BRIEF
Set the pictures aside and write down, exactly as they appear, the lines from the one containing "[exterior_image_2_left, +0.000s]" through the end of the material.
◇ ◇ ◇
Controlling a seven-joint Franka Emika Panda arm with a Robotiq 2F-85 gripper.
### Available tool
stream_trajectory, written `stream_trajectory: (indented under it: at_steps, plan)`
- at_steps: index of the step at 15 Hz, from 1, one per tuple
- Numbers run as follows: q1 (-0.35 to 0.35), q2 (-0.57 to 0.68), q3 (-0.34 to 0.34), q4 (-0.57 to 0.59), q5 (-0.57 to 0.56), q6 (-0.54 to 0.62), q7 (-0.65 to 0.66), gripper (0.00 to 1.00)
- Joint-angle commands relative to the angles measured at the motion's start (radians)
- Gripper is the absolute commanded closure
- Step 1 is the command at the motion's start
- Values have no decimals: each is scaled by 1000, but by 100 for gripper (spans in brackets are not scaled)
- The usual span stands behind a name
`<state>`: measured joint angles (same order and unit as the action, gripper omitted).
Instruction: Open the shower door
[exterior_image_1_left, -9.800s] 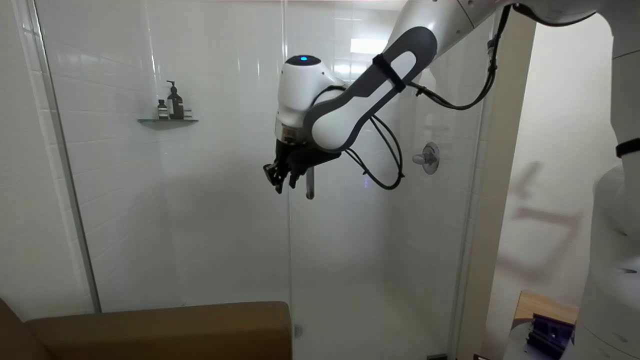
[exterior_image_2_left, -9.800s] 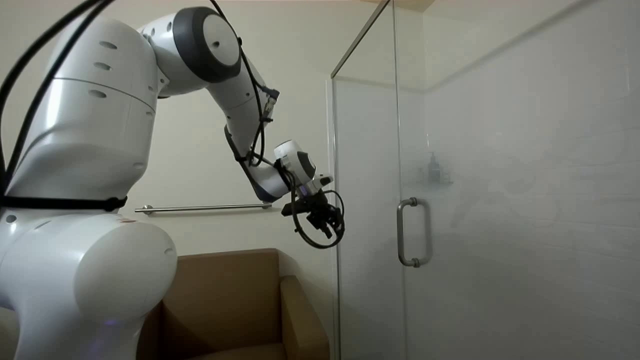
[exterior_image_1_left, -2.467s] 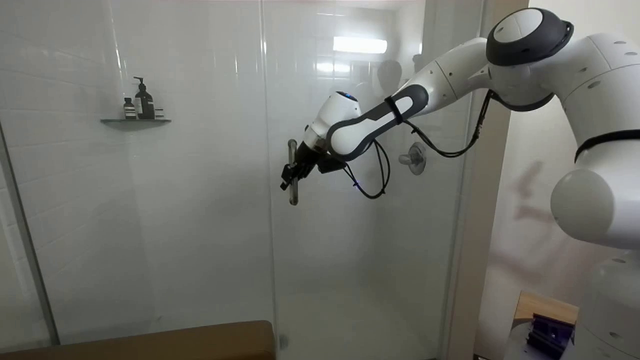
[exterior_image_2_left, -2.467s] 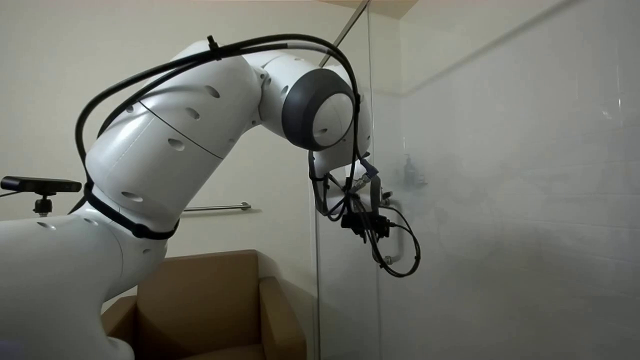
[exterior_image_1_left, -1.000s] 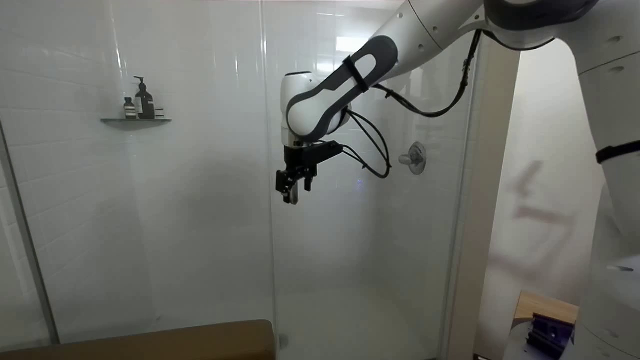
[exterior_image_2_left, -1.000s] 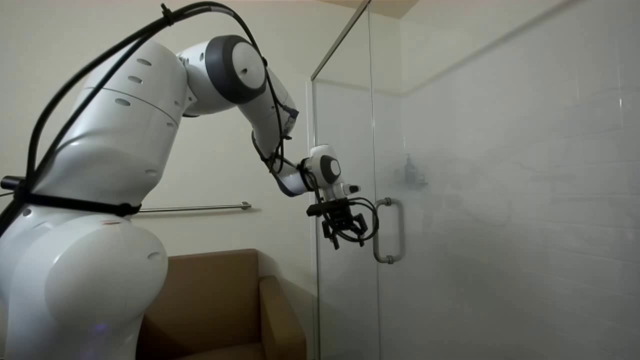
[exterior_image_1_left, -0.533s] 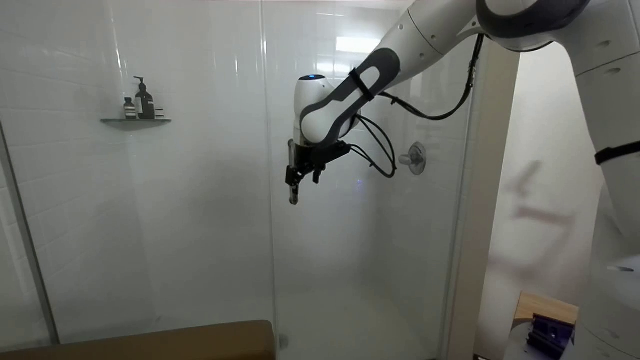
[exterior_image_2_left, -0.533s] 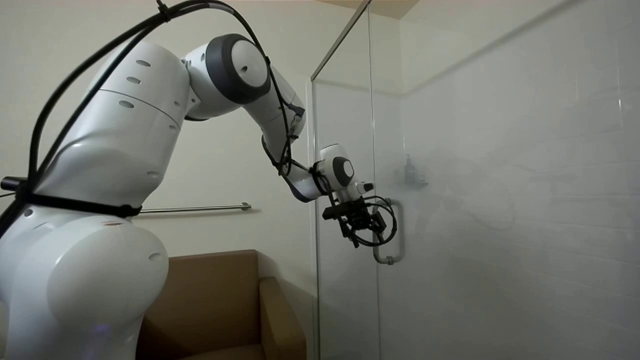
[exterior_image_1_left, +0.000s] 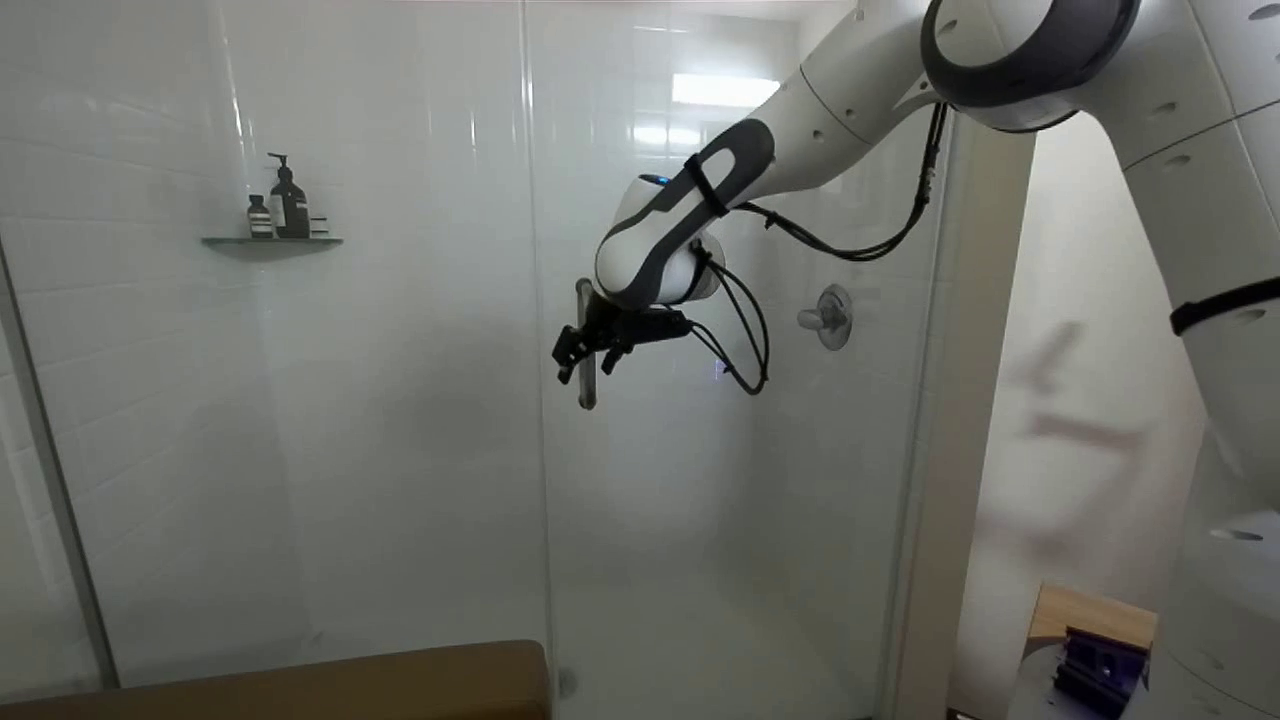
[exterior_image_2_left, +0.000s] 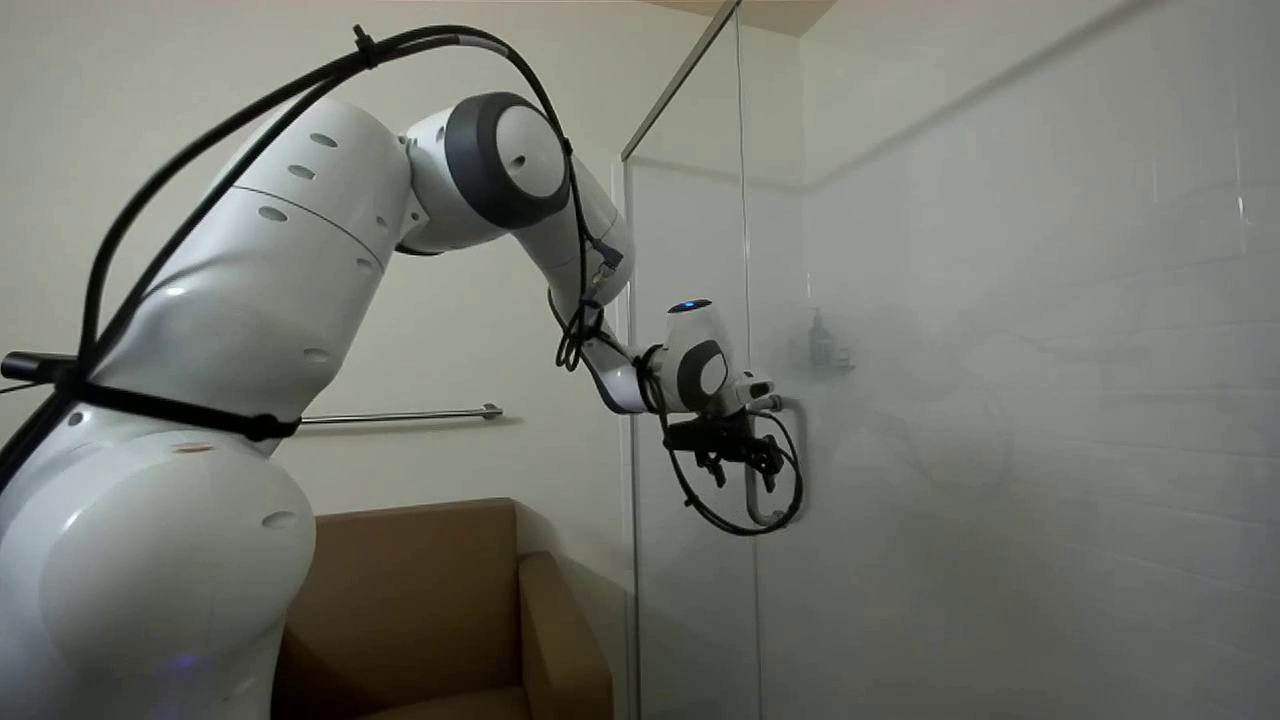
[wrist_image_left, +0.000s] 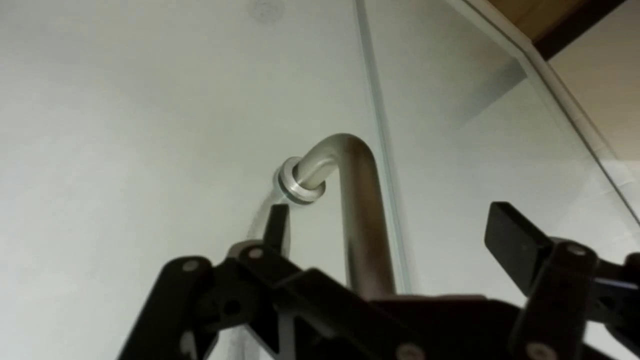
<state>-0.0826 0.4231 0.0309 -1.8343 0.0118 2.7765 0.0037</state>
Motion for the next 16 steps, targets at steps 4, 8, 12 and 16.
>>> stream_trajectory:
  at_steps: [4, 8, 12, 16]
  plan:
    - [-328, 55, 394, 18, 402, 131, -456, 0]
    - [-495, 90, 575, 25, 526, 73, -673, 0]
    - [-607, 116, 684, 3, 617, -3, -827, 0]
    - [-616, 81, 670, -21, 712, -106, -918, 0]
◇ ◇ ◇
ANSWER SECTION
[exterior_image_2_left, +0.000s] 
[wrist_image_left, +0.000s] 
<state>-0.0826 0.4231 0.0309 -1.8343 0.0118 2.7765 0.0037</state>
Motion for the next 16 steps, targets at steps 4, 8, 12 and 16.
>>> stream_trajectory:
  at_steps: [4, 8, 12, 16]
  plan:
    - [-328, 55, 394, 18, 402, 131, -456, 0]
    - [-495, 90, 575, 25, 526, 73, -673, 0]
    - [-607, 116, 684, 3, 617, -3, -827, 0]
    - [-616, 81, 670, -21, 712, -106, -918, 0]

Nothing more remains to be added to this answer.